The Node Package Manager (npm) is a command-line tool used by developers to share and control modules (or packages) of JavaScript code written for use with Node.js.When starting a new project, npm generates a package.json file. This file lists the package dependencies for your project. Since npm packages are regularly updated, the package.json file allows you to set specific version numbers for each dependency. This ensures that updates to a package don't break your project.npm saves packages in a folder named node_modules. These packages can be installed in two ways:

  1. globally in a root node_modules folder, accessible by all projects.
  2. locally within a project's own node_modules folder, accessible only to that project.

package.json

The package.json file is the center of any Node.js project or npm package. It stores information about your project, similar to how the section of an HTML document describes the content of a webpage. It consists of a single JSON object where information is stored in key-value pairs. There are only two required fields; "name" and "version", but it’s good practice to provide additional information about your project that could be useful to future users or maintainers.

{
  "name": "fcc-learn-npm-package-json",
  "dependencies": {
    "express": "^4.14.0"
  },
  "main": "server.js",
  "scripts": {
    "start": "node server.js"
  },
  "engines": {
    "node": "8.11.2"
  },
  "repository": {
    "type": "git",
    "url": "https://idontknow/todo.git"
  },
  "author":"Dhruv Thakur"
}

Semantic Versioning

Versions of the npm packages in the dependencies section of your package.json file follow what’s called Semantic Versioning (SemVer), an industry standard for software versioning aiming to make it easier to manage dependencies. Libraries, frameworks or other tools published on npm should use SemVer in order to clearly communicate what kind of changes projects can expect if they update.

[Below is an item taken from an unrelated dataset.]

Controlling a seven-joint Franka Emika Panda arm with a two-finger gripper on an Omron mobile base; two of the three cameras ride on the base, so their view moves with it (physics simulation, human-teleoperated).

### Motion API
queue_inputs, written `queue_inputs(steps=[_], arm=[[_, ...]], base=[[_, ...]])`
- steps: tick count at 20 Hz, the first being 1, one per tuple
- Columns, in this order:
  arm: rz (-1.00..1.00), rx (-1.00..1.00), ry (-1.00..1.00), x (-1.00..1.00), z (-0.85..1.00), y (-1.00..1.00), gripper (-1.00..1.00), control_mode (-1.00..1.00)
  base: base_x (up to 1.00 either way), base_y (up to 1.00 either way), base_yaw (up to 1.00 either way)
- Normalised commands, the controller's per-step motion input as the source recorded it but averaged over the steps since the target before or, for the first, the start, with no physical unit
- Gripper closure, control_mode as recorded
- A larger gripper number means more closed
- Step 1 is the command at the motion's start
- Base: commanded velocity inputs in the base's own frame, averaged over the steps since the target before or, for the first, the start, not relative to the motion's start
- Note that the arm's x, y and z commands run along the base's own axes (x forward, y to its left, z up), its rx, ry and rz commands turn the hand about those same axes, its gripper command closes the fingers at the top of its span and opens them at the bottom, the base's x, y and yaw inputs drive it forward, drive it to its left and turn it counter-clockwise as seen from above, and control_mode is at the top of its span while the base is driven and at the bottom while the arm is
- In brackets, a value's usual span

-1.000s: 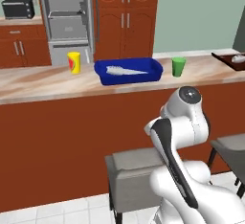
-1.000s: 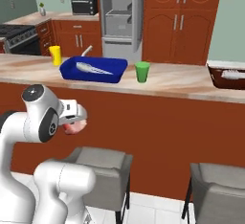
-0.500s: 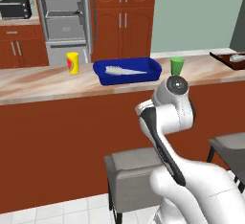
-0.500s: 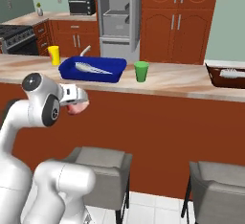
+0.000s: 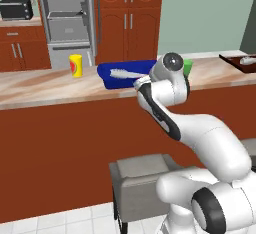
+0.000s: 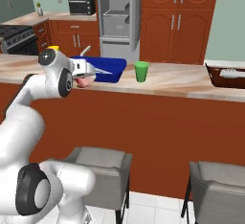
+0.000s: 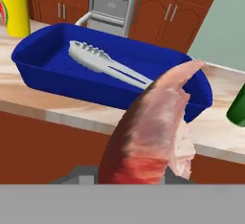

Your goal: Gather the sweet potato and avocado from the fridge and place them on a tray on the dining counter. Then gather the steak and fish from the fridge and place them on the other tray.

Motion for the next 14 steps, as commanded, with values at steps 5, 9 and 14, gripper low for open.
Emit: queue_inputs(steps=[5, 9, 14], arm=[[0.00, 0.02, 0.00, 0.64, 0.63, 0.12, 1.00, -1.00], [0.00, 0.00, 0.01, 0.58, 0.13, 0.23, 1.00, -1.00], [0.00, 0.00, 0.01, 0.50, -0.10, 0.03, 1.00, -1.00]], base=[[0.00, 0.00, 0.00], [0.00, 0.00, 0.00], [0.00, 0.00, 0.00]])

Knowing SemVer can be useful when you develop software that uses external dependencies (which you almost always do). One day, your understanding of these numbers will save you from accidentally introducing breaking changes to your project without understanding why things that worked yesterday suddenly don’t work today. This is how Semantic Versioning works according to the official website:

"package": "MAJOR.MINOR.PATCH"

The MAJOR version should increment when you make incompatible API changes. The MINOR version should increment when you add functionality in a backwards-compatible manner. The PATCH version should increment when you make backwards-compatible bug fixes.

This means that PATCHes are bug fixes and MINORs add new features but neither of them break what worked before. Finally, MAJORs add changes that won’t work with earlier versions.

Use the Tilde-Character

In the last challenge, you told npm to only include a specific version of a package. That’s a useful way to freeze your dependencies if you need to make sure that different parts of your project stay compatible with each other. But in most use cases, you don’t want to miss bug fixes since they often include important security patches and (hopefully) don’t break things in doing so.

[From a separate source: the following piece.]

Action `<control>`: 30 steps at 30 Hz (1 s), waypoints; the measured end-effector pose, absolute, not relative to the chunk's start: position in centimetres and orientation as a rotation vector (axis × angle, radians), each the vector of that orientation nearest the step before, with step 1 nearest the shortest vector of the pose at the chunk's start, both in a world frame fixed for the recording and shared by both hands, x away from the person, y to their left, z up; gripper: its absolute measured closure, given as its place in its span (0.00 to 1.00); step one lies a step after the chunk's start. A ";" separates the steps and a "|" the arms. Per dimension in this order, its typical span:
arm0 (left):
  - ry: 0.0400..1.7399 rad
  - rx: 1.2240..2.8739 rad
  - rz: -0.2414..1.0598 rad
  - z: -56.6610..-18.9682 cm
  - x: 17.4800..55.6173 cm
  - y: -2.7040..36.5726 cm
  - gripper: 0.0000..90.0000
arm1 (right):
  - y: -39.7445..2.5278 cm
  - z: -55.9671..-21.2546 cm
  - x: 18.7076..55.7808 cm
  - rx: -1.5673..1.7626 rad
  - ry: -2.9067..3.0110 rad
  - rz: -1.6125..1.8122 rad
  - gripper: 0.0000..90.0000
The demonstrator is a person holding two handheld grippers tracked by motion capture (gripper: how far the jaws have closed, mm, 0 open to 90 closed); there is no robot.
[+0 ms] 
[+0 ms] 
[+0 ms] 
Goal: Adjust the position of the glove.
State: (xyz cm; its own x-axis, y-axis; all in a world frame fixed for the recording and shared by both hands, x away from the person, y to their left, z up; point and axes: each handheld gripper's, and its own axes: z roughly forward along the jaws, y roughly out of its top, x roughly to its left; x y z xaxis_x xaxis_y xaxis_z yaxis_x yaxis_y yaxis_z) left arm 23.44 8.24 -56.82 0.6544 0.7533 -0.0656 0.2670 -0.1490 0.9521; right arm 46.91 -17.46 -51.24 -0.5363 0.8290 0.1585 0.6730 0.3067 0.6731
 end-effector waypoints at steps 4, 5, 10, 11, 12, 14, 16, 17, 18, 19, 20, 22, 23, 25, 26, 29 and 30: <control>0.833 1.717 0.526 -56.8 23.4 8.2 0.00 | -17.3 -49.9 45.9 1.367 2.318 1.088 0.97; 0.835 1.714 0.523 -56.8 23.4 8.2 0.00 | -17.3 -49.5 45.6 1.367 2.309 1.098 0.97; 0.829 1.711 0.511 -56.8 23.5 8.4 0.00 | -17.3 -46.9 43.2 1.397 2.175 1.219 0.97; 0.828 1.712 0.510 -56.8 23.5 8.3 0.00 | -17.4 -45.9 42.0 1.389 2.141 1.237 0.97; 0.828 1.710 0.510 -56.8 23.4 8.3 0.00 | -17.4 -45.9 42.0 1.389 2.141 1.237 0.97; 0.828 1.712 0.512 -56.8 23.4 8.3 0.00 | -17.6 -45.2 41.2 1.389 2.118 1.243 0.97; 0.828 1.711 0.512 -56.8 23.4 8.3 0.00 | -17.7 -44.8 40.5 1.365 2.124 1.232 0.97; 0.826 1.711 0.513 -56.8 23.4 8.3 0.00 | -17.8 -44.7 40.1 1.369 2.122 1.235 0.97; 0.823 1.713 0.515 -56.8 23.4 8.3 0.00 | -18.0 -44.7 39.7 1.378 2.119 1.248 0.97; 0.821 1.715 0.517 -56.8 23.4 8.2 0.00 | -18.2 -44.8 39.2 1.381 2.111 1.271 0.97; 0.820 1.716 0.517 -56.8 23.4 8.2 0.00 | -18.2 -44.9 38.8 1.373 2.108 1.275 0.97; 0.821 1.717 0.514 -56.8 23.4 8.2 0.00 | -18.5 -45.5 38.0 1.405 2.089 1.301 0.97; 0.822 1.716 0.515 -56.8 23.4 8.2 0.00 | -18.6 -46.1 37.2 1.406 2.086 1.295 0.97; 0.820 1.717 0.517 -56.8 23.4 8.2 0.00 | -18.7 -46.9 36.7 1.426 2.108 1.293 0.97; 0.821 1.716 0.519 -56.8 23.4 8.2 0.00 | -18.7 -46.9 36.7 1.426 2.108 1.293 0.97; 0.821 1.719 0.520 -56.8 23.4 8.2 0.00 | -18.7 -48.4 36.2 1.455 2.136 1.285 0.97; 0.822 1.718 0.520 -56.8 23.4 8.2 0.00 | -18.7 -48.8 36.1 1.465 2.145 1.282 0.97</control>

To allow an npm dependency to update to the latest PATCH version, you can prefix the dependency’s version with the tilde (~) character. Here's an example of how to allow updates to any 1.3.x version.

"package": "~1.3.8"

Use the Caret-Character

Similar to how the tilde we learned about in the last challenge allows npm to install the latest PATCH for a dependency, the caret (^) allows npm to install future updates as well. The difference is that the caret will allow both MINOR updates and PATCHes.

Your current version of moment should be "~2.10.2" which allows npm to install to the latest 2.10.x version. If you were to use the caret (^) as a version prefix instead, npm would be allowed to update to any 2.x.x version.

"package": "^1.3.8"

This would allow updates to any 1.x.x version of the package.